If any one were to venture the proposal, after the examples of the Spartans and Redskins, to kill, immediately upon their birth, all miserable, crippled children to whom with certainty a sickly life could be prophesied, instead of keeping them in life injurious to them and to the race, our so-called “humane civilization” would utter a cry of indignation. But the same “humane civilization” thinks it quite as it should be, and accepts without a murmur, that at the outbreak of every war (and in the present state of civilized life, and in the continual development of standing armies, wars must naturally become more frequent) hundreds and thousands of the finest men, full of youthful vigour, are sacrificed in the hazardous game of battles. The same “humane civilization” at present praises the abolition of capital punishment as a “liberal measure!” And yet capital punishment for incorrigible and degraded criminals is not only just, but also a benefit to the better portion of mankind; the same benefit is done by destroying luxuriant weeds, for the prosperity of a well cultivated garden. As174 by a careful rooting out of weeds, light, air, and ground is gained for good and useful plants, in like manner, by the indiscriminate destruction of all incorrigible criminals, not only would the struggle for life among the better portion of mankind be made easier, but also an advantageous artificial process of selection would be set in practice, since the possibility of transmitting their injurious qualities by inheritance would be taken from those degenerate outcasts.
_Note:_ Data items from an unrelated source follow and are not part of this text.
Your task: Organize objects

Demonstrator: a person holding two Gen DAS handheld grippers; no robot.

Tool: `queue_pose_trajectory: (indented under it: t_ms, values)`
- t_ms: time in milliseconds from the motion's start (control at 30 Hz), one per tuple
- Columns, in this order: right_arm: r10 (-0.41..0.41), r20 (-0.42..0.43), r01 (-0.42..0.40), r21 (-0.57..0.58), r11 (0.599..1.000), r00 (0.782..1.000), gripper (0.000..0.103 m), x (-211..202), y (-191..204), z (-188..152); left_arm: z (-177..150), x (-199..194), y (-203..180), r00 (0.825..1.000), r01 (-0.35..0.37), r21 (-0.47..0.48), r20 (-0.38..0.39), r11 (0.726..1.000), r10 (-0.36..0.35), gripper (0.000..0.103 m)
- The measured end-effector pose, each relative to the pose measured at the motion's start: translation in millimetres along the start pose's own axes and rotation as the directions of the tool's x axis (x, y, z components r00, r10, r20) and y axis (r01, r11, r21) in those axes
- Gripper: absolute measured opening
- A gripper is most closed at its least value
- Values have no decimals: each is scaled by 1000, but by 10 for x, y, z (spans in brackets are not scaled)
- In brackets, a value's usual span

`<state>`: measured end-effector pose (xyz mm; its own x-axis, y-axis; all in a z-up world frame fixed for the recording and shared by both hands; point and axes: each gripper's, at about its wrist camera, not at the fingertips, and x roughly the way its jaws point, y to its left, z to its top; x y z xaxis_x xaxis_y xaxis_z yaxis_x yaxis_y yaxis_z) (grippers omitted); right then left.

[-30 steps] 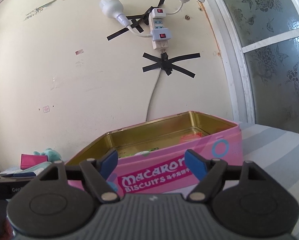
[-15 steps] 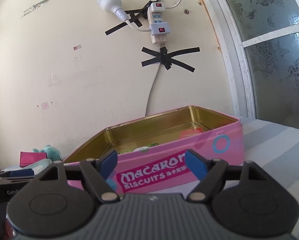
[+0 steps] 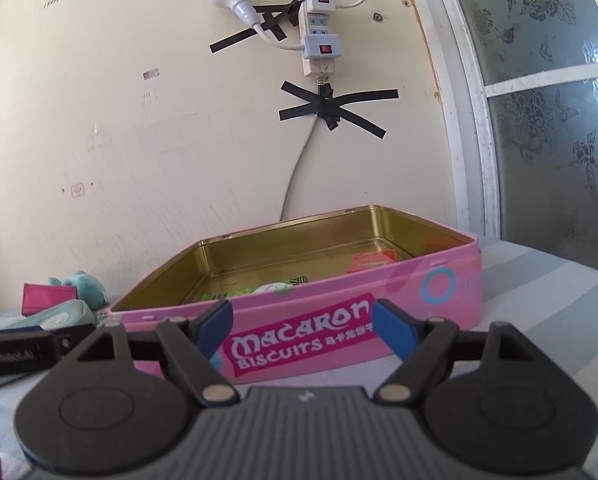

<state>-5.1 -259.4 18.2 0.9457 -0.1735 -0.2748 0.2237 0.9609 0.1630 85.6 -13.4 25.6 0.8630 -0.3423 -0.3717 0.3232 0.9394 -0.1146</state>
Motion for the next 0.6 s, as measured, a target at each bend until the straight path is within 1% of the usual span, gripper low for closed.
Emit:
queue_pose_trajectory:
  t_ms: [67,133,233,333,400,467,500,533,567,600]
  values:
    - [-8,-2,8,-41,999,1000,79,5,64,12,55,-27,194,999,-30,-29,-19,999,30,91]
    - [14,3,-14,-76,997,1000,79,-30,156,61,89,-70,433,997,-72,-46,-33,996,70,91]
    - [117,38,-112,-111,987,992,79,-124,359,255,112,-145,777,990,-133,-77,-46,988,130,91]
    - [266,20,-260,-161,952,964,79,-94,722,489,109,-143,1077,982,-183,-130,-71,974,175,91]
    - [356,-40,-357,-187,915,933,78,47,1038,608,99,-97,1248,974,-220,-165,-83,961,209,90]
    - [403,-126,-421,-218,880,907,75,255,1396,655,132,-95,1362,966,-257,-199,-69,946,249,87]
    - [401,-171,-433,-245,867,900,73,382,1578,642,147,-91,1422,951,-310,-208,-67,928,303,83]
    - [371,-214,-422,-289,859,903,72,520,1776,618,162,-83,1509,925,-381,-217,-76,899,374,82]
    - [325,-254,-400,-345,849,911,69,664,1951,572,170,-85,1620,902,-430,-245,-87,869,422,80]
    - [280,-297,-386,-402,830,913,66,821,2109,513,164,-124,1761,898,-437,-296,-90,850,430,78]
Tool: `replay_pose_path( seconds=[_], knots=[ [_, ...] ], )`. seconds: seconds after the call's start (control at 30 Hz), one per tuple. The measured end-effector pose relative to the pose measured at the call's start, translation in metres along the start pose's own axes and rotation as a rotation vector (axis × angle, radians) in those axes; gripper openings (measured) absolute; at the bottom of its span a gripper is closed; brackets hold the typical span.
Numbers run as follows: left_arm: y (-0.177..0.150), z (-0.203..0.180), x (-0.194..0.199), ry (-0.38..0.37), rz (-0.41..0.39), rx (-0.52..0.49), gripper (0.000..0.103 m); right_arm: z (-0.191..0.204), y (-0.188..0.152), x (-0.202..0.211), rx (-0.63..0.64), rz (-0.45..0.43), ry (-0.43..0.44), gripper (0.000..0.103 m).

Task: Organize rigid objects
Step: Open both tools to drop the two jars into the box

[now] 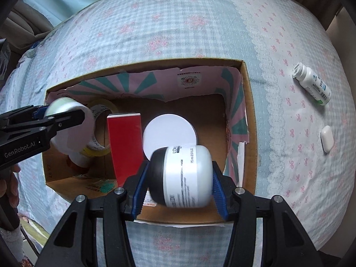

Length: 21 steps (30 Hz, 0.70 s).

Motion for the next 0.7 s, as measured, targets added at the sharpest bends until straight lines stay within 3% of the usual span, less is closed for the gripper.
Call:
replay_pose_path(
  seconds=[0.03,0.07,0.1,0.5,0.7],
  knots=[
    [0.0,0.0,0.004,0.001,-0.008,-0.001,0.103,0.001,-0.001,0.001,0.006,-0.002,0.002,0.071],
    [0.0,0.001,0.006,0.002,-0.01,0.002,0.103,0.002,-0.002,0.001,0.019,-0.005,0.006,0.096],
    [0.0,0.002,0.009,0.008,-0.009,0.007,0.103,0.002,-0.003,0.003,0.033,-0.011,0.01,0.103],
    [-0.032,0.001,0.05,0.043,-0.043,0.056,0.103,-0.001,-0.024,0.041,0.078,-0.116,0.03,0.103],
    [-0.049,-0.011,0.087,0.058,-0.096,0.073,0.103,0.001,-0.034,0.074,0.083,-0.164,0.041,0.103]
  ],
)
Point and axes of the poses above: each gripper's, at about its wrist camera, not at the fingertips, and x roughly against the way its jaws point, z to its left, y to its top, the point moved 5 cm from there along -x, roughly the way its jaws point, and after that the axes turned 3 degrees about -x, right-handed, at the moved point
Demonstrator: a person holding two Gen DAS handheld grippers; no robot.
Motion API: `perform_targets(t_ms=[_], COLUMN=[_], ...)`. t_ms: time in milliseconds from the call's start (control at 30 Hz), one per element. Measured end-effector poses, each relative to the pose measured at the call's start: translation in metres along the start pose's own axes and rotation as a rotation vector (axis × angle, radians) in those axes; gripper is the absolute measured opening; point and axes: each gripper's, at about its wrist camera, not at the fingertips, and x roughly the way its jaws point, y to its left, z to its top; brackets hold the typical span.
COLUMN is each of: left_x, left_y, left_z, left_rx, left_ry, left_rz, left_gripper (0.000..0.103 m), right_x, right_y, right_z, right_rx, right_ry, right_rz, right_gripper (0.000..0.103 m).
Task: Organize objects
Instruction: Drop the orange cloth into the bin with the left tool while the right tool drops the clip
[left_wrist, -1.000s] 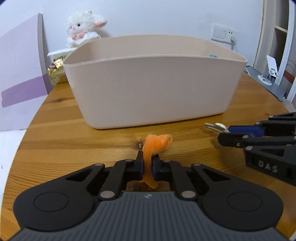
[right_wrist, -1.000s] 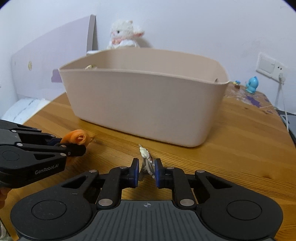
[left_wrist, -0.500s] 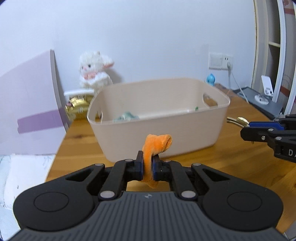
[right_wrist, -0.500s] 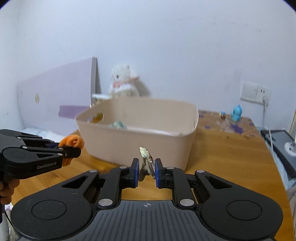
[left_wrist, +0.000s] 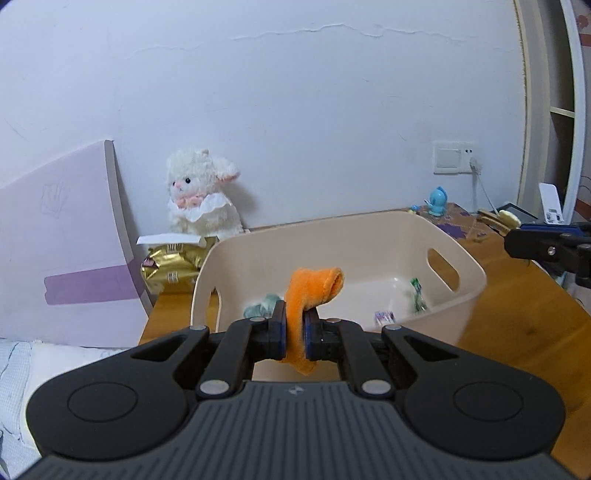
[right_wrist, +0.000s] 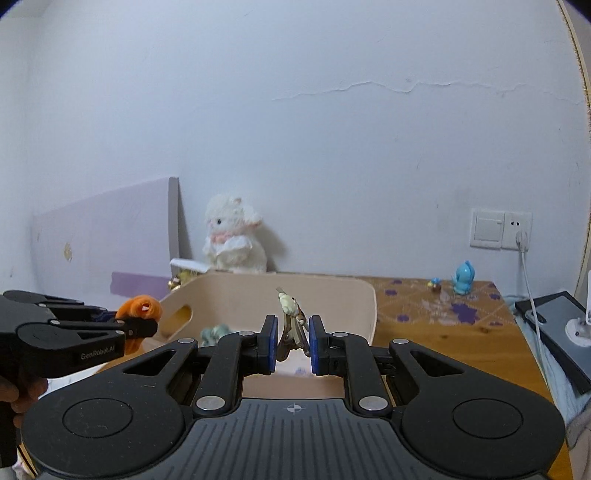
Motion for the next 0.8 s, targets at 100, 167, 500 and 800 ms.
perform_targets(t_ms=[100, 167, 500, 800], left_x=[0.019, 0.031, 0.115, 0.157], left_y=[0.001, 0.002, -0.001, -0.007], left_z=[0.011, 0.016, 0.023, 0.011], left_rx=[0.003, 0.007, -0.022, -0.001], left_ry=[0.008, 0.018, 0.158, 0.322], left_rz=[0.005, 0.011, 0.029, 0.009], left_gripper=[0.010, 0.010, 0.010, 0.013], right_x=[0.014, 0.024, 0.086, 0.140], right_y=[-0.005, -0.010, -0.023, -0.022], right_z=[0.008, 0.011, 0.017, 0.002], right_rx=[0.007, 0.015, 0.019, -0.031], right_ry=[-0.006, -0.003, 0.073, 0.236], right_rz=[-0.008, -0.014, -0.055, -0.080], right_gripper=[0.016, 0.016, 0.016, 0.017])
Against the injurious influence of artificial military and medical selection, we fortunately have a salutary counterpoise, in the invincible and much more powerful influence of natural selection, which prevails everywhere. For in the life of man, as well as in that of animals and plants, this influence is the most important transforming principle, and the strongest lever for progress and amelioration. The result of the struggle for life is that, in the long run, that which is better, because more perfect, conquers that which is weaker and imperfect. In human life, however, this struggle for life will ever become more and more of an intellectual struggle, not a struggle with weapons of murder. The organ which, above all others, in man becomes more perfect by the ennobling influence of natural selection, is the brain. The man with the most perfect understanding, not the man with the best revolver, will in the long run be victorious; he will transmit to his descendants the qualities of the brain which assisted him in the victory. Thus then we may justly hope, in spite of all the efforts of retrograde forces, that the progress of mankind towards freedom, and thus to the utmost perfection, will, by the happy influence of natural selection, become more and more certain.